Par déclaration du 7 novembre 2024, les sociétés Aeroforce et Océan développement ont interjeté appel de cette décision.
Par conclusions d’incident déposées le 10 avril 2025, la société Musthane a saisi le conseiller de la mise en état aux fins de voir déclarer irrecevables les premières conclusions des appelantes.
Par ses dernières conclusions d’incident déposées le 6 juin 2025, la société Musthane demande au conseiller de la mise en état de :
— déclarer irrecevables les conclusions des sociétés Océane développement et Aeroforce notifiées le 5 février 2025 dans l’affaire enrôlée sous le numéro RG 24/06081,
— condamner les sociétés Océane développement et Aeroforce à verser à la société Musthane la somme de 2 500 € au titre de l’article 700 du code de procédure civile et aux entiers dépens.
La société Musthane soutient que la reproduction intégrale des écritures de première instance par les appelantes, sans analyse ni critique à l’encontre du jugement, ne satisfait pas à l’article 954 du code de procédure civile qui exige que les conclusions comportent une critique explicite des chefs du jugement attaqué. Elle fait valoir que la sanction est l’irrecevabilité des conclusions. Elle ajoute que la cour n’est ni formellement ni valablement saisie sans critique du jugement et qu’à défaut, l’article 954 serait vidé de signification.
Par leurs dernières conclusions d’incident déposées le 4 juin 2025, les sociétés Océane développement et Aeroforce demandent au conseiller de la mise en état de :
— débouter la société Musthane de sa demande tendant à voir déclarer irrecevables les conclusions déposées le 5 février 2025,
— débouter la société Musthane de toutes ses demandes, fins et conclusions autres ou contraires,
— condamner la société Musthane à verser à la société Aeroforce et la société Océan Développement la somme de 3 000 € au titre des frais irrépétibles exposés dans le cadre de l’incident, sur le fondement de l’article 700 du code de procédure civile.

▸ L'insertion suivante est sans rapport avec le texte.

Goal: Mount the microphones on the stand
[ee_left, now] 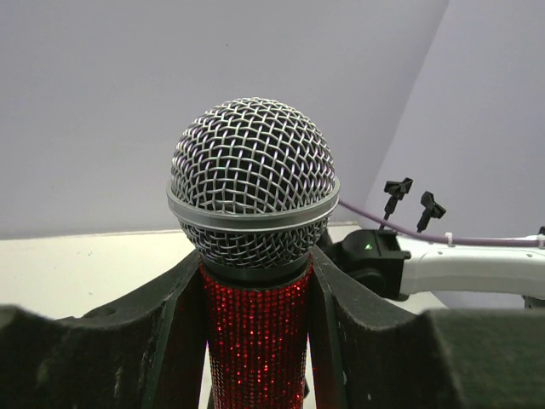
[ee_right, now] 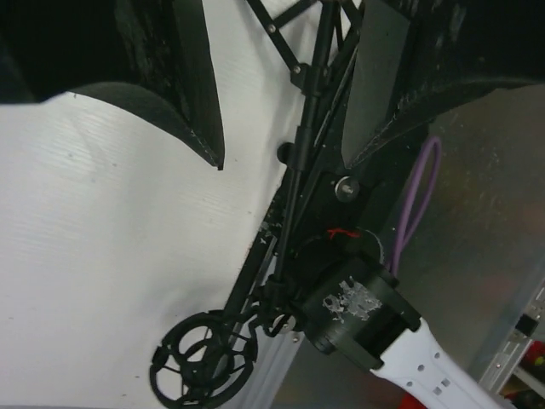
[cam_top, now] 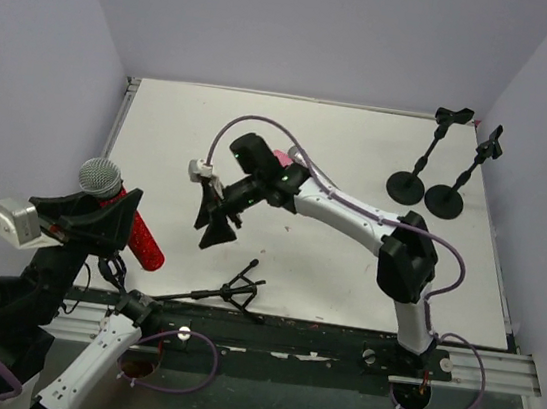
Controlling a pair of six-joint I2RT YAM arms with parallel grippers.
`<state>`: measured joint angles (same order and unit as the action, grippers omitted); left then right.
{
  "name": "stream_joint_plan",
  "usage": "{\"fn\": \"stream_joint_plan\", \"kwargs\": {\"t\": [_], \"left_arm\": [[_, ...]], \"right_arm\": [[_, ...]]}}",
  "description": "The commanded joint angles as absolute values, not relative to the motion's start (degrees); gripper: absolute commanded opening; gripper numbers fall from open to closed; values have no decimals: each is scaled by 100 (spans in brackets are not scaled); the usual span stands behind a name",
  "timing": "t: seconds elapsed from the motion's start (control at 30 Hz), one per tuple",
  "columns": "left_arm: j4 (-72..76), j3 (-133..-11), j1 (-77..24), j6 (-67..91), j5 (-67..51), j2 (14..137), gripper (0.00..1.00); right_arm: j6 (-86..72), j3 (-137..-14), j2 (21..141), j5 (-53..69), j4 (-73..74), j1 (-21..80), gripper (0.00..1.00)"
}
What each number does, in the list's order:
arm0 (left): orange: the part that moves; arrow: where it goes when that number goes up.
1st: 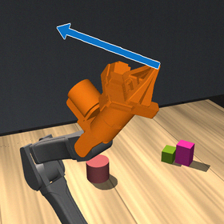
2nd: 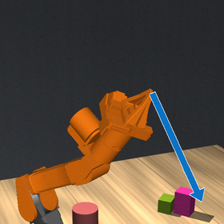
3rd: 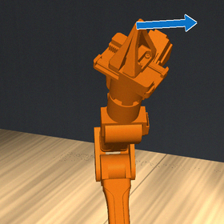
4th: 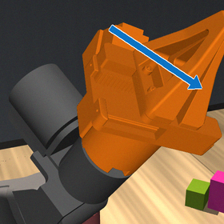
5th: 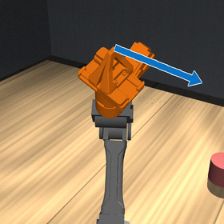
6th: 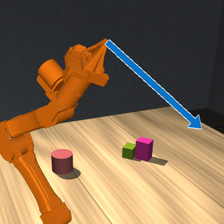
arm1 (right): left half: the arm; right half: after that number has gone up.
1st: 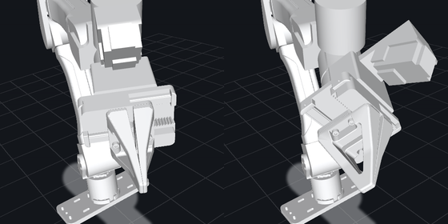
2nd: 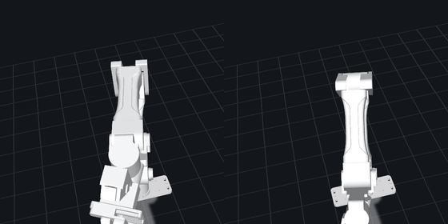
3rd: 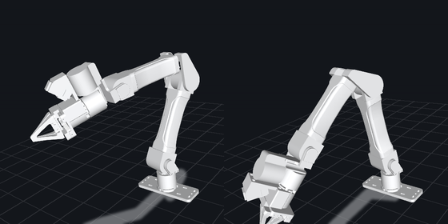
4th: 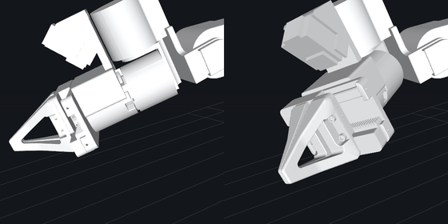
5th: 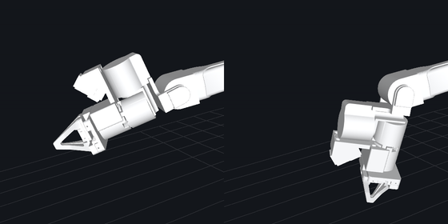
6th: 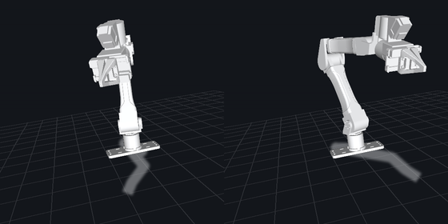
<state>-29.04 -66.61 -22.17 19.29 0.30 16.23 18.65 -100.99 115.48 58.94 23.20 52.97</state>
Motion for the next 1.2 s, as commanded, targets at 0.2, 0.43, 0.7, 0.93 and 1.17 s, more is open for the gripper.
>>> {"fn": "stream_joint_plan", "kwargs": {"t": [0.2, 0.43, 0.7, 0.93, 1.17], "left_arm": [[-3427, -6838, -2197, 1503, -132, 844, 0], [-3551, -6776, -2189, 1415, -105, 633, 0], [-3586, -6759, -2197, 1345, -158, 589, 0], [-3595, -6715, -2197, 1345, -211, 554, 0], [-3586, -6724, -2197, 1345, -272, 580, 0]], "right_arm": [[1195, -11152, 13033, 4711, 3049, 6292, 79], [1187, -11970, 13868, 4368, 3551, 6785, 81], [993, -12085, 14247, 3911, 3551, 7049, 78], [985, -12357, 14475, 3656, 3639, 7154, 43], [572, -13322, 14669, 3937, 3525, 7119, 3]]}}
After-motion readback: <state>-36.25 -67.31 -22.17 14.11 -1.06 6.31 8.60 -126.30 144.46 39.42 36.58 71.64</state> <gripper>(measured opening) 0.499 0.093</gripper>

Les appelantes font valoir que leurs conclusions répondent aux conditions de l’article 954 du code de procédure civile et qu’elles demandent de manière explicite l’infirmation du jugement dans leur dispositif. Elle soutiennent que la reprise, même in extenso, des moyens et arguments développés en première instance, tendant à l’infirmation du jugement, est conforme à cet article, ce d’autant qu’elles estiment que le premier juge n’a pas correctement interprété les éléments qui lui étaient soumis. Elles ajoutent qu’aucune sanction d’irrecevabilité n’est prévue par l’article 954 du code de procédure civile en cas de reprise des moyens développés en première instance.
Il est renvoyé aux dernières écritures d’incident des parties visées supra pour l’exposé complet de leurs moyens et prétentions.
DISCUSSION
L’article 954 du code de procédure civile dans sa rédaction résultant du décret n° 2023- 1391 du 29 décembre 2023, dispose :
« (…) Les conclusions comprennent distinctement un exposé des faits et de la procédure, une discussion des prétentions et des moyens et un dispositif dans lequel l’appelant indique s’il demande l’annulation ou l’infirmation du jugement et énonce, s’il conclut à l’infirmation, les chefs du dispositif du jugement critiqués, et dans lequel l’ensemble des parties récapitule leurs prétentions. Si, dans la discussion, des moyens nouveaux par rapport aux précédentes conclusions sont invoqués au soutien des prétentions, ils sont présentés de manière formellement distincte.
La cour ne statue que sur les prétentions énoncées au dispositif et n’examine les moyens au soutien de ces prétentions que s’ils sont invoqués dans la discussion. (…)
La partie qui conclut à l’infirmation du jugement doit expressément énoncer les moyens qu’elle invoque sans pouvoir procéder par voie de référence à ses conclusions de première instance.
La partie qui ne conclut pas ou qui, sans énoncer de nouveaux moyens, demande la confirmation du jugement est réputée s’en approprier les motifs. »
L’article ne prévoit aucune sanction d’irrecevabilité.
La seule sanction d’irrecevabilité prévue quant à la présentation des écritures est celle de l’irrecevabilité des prétentions, mentionnée à l’article 915-2 du même code qui dispose :
« A peine d’irrecevabilité, relevée d’office, les parties doivent présenter, dès les conclusions mentionnées aux articles 906-2 et 908 à 910, l’ensemble de leurs prétentions sur le fond. »
Outre le visa des chefs de jugement expressément critiqués, le dispositif des conclusions au fond des appelantes comporte l’énoncé de leurs prétentions.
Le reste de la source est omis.